Editor’s Note: Our new series, All-Time, showcases images that stop us in our tracks, from sessions we’d all like to have experienced. Only on rare occasions do nature’s infinite variables align. It’s even more unusual that photos capture the essence of that moment. If you’re sitting on an image (or two) from surf or snow that you think fits the description above and you’d like to be featured, shoot your photo with a few sentences about the day to firstname.lastname@example.org
For years now, any time a swell lights up Jaws we hear from Maui-based photographer Aaron Lynton. First swell of the season, biggest day of the year, he’s on it. His emails always come with a palpable sense of excitement and appreciation, and sometimes with an accompanying story of camping out overnight to secure a prime viewing spot atop the cliff. It’s an admirable level of dedication to one spot that we typically only associate with a handful of surfers who’ve become synonymous with their favorite wave.
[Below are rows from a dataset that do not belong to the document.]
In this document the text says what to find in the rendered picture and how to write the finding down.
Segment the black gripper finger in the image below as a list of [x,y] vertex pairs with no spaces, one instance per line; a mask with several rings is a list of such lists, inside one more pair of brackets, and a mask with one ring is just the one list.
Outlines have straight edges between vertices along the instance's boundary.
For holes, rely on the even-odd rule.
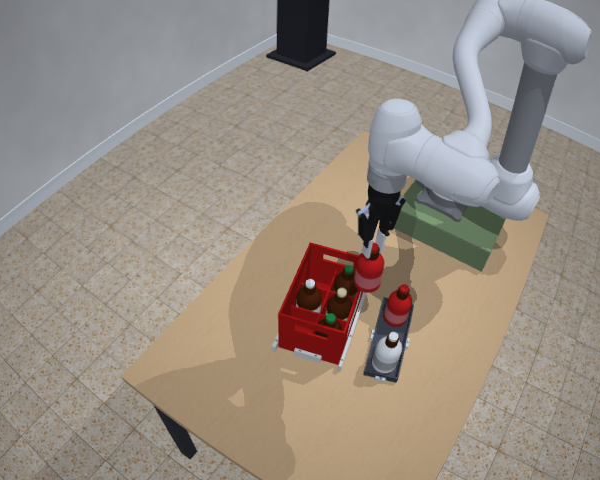
[[[374,216],[369,211],[369,209],[368,209],[369,206],[370,206],[370,203],[366,207],[364,207],[362,210],[360,208],[358,208],[356,210],[356,213],[358,215],[358,235],[364,241],[363,247],[362,247],[362,253],[365,255],[365,257],[367,259],[370,258],[372,245],[373,245],[373,241],[374,241],[373,237],[374,237],[374,234],[376,231],[378,221],[381,219],[382,213],[384,212],[384,208],[379,207],[377,215]],[[369,216],[368,216],[368,213],[369,213]]]
[[400,199],[398,200],[398,202],[396,202],[394,206],[393,205],[387,206],[386,214],[382,214],[382,216],[381,216],[381,219],[379,221],[379,229],[377,231],[377,236],[376,236],[376,241],[375,241],[375,243],[377,243],[380,248],[380,251],[379,251],[380,253],[383,252],[386,237],[390,235],[390,233],[388,232],[388,229],[389,230],[394,229],[397,219],[398,219],[398,216],[400,214],[401,208],[405,202],[406,202],[406,200],[400,195]]

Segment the brown bottle with white cap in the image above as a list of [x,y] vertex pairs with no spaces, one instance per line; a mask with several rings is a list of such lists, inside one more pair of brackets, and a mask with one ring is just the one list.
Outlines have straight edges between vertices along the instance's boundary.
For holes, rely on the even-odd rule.
[[322,294],[312,279],[306,280],[296,297],[296,306],[320,313]]

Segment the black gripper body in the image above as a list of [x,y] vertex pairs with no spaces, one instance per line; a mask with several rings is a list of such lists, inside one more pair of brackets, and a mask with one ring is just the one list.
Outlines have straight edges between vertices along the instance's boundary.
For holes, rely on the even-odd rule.
[[[400,192],[394,194],[384,194],[374,190],[370,185],[368,186],[368,201],[366,202],[366,206],[370,203],[369,211],[376,216],[379,207],[383,207],[385,210],[382,214],[386,214],[387,206],[393,205],[399,200]],[[378,203],[380,205],[378,205]],[[382,206],[387,205],[387,206]]]

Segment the white bottle with brown band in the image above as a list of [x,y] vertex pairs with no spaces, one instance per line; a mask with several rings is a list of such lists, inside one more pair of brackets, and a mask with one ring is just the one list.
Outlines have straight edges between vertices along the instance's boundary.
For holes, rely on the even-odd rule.
[[402,353],[402,344],[396,332],[389,333],[377,343],[372,365],[380,373],[392,372]]

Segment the brown glass bottle with cream cap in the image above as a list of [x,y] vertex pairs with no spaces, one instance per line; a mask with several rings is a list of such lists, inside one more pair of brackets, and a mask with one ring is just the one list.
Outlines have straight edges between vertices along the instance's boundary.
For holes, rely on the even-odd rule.
[[339,288],[336,294],[332,295],[327,303],[326,315],[335,314],[336,318],[347,321],[352,301],[348,292],[344,288]]

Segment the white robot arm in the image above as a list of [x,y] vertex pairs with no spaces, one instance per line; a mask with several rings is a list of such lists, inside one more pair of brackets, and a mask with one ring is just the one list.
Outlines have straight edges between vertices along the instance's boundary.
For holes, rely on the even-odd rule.
[[[499,36],[521,42],[524,65],[501,153],[491,161],[486,148],[492,120],[477,58]],[[416,202],[455,222],[468,206],[528,219],[540,199],[529,162],[556,74],[584,60],[591,39],[579,16],[546,0],[477,0],[453,49],[466,128],[440,138],[421,124],[412,102],[385,101],[370,129],[367,182],[394,194],[410,176],[425,188]]]

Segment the red bottle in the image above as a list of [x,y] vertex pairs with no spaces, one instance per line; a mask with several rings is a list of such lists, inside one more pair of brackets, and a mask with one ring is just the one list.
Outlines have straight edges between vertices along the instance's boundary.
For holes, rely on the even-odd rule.
[[390,294],[384,312],[384,320],[387,324],[398,327],[406,322],[412,306],[412,297],[409,292],[409,287],[403,284]]
[[357,259],[354,284],[356,288],[365,293],[376,291],[381,283],[384,259],[379,253],[377,243],[373,243],[370,258],[361,253]]
So it’s only fitting that Pe’ahi was the very place that provided a rite of passage for Lynton in his growing career: his first magazine cover shot. Nathan Florence outrunning — or at least hoping to — a hellacious mountain of white that looks more like a bonafide backcountry avalanche than a wall of water.
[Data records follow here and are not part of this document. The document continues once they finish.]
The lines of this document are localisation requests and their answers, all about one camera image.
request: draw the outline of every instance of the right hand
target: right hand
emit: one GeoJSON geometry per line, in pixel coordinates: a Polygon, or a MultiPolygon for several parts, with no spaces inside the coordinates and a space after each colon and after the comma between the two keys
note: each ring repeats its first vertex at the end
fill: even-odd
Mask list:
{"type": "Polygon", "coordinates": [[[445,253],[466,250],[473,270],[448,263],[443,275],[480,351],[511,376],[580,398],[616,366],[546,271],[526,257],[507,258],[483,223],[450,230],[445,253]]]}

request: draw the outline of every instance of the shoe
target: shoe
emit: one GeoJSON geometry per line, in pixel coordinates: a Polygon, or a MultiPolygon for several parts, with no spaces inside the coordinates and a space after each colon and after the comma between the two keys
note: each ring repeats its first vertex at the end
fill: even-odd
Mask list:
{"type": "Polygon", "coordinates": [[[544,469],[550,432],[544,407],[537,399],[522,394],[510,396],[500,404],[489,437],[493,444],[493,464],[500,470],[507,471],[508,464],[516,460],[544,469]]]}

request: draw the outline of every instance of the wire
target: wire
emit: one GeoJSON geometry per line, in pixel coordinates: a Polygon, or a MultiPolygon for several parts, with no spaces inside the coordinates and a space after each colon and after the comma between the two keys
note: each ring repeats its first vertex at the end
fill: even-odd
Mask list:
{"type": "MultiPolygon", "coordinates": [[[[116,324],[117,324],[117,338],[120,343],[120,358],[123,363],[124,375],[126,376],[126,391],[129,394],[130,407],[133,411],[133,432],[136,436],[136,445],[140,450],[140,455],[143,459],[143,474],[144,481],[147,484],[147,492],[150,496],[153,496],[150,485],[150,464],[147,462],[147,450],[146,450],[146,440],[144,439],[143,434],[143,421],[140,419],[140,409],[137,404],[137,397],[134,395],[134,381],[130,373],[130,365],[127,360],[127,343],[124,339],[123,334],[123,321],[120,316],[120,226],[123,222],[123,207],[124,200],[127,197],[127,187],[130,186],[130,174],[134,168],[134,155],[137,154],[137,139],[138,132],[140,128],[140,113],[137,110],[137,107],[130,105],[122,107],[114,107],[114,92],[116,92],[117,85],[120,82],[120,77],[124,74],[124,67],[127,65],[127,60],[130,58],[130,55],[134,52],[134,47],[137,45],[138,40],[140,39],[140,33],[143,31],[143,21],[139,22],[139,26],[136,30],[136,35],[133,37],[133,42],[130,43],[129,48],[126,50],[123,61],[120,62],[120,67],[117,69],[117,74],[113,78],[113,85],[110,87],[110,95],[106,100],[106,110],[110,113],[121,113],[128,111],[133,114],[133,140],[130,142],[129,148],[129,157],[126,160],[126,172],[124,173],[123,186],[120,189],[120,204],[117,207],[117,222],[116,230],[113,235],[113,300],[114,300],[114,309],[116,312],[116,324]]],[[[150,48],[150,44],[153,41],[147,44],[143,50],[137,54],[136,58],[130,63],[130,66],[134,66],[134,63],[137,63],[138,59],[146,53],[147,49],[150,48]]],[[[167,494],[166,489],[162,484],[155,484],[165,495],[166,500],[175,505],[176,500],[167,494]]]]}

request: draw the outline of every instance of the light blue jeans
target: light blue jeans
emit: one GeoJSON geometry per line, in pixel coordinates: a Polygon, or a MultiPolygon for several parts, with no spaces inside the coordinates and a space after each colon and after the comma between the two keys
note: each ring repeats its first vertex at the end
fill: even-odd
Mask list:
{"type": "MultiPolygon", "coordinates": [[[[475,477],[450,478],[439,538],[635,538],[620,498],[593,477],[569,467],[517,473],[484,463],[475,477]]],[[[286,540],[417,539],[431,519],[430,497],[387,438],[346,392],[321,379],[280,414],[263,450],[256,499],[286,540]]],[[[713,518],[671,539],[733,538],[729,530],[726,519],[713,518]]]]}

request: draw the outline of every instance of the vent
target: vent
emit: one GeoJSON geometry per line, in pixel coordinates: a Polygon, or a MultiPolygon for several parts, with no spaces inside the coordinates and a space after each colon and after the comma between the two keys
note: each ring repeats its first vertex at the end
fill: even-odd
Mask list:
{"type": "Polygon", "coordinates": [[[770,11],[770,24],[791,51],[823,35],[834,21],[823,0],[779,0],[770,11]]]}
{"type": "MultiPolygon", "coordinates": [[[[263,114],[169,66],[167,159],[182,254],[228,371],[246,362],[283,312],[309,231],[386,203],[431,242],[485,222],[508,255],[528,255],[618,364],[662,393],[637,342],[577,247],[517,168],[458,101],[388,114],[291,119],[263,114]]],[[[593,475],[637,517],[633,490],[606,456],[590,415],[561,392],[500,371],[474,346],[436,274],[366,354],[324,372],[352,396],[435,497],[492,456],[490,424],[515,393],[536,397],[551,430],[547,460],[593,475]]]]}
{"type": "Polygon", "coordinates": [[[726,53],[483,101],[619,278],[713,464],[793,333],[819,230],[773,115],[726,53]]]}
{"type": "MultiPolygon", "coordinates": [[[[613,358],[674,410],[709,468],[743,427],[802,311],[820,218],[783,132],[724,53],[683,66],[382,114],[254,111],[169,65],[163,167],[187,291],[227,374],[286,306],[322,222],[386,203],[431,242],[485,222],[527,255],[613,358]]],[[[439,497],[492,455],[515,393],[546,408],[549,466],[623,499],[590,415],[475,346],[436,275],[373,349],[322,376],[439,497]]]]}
Perched up on the cliff, where he’d spent the night camping out, Lynton watched Florence scrape into the wave before he was forced to go straight. And that’s typically when we stop paying attention in surfing, isn’t it?
“I was able to capture just a moment before he got annihilated, and sent cartwheeling underwater,” Lynton told The Inertia. When the dust seemingly settled Lynton reviewed the sequence with his shooting partner Marcus Rodrigues.
“Marcus sees my image for the first time,” he recalls. “He was almost awe-struck and immediately he claimed it was a mag cover. I knew it was a special image but did not know if it was a cover shot. I had just recently gotten some images published in Freesurf magazine of Ian Walsh’s insane ‘Ride of the Year’ barrel, so it did seem possible, just far-fetched.”
Sure enough, a black and white version of the image did land on the next cover of Freesurf, Hawaii’s popular homegrown publication. With the cover, Lynton had scored the monumental notch in the belt for any photographer: a cover photo.
“It is still a powerful moment to look back upon on the cliff because it actually came to fruition,” he said. “By some combination of luck and skill, it actually landed me on the cover of Freesurf magazine — my first cover shot — and allowed me to be the most nominated photographer in the 2018 WSL Big Wave Awards.”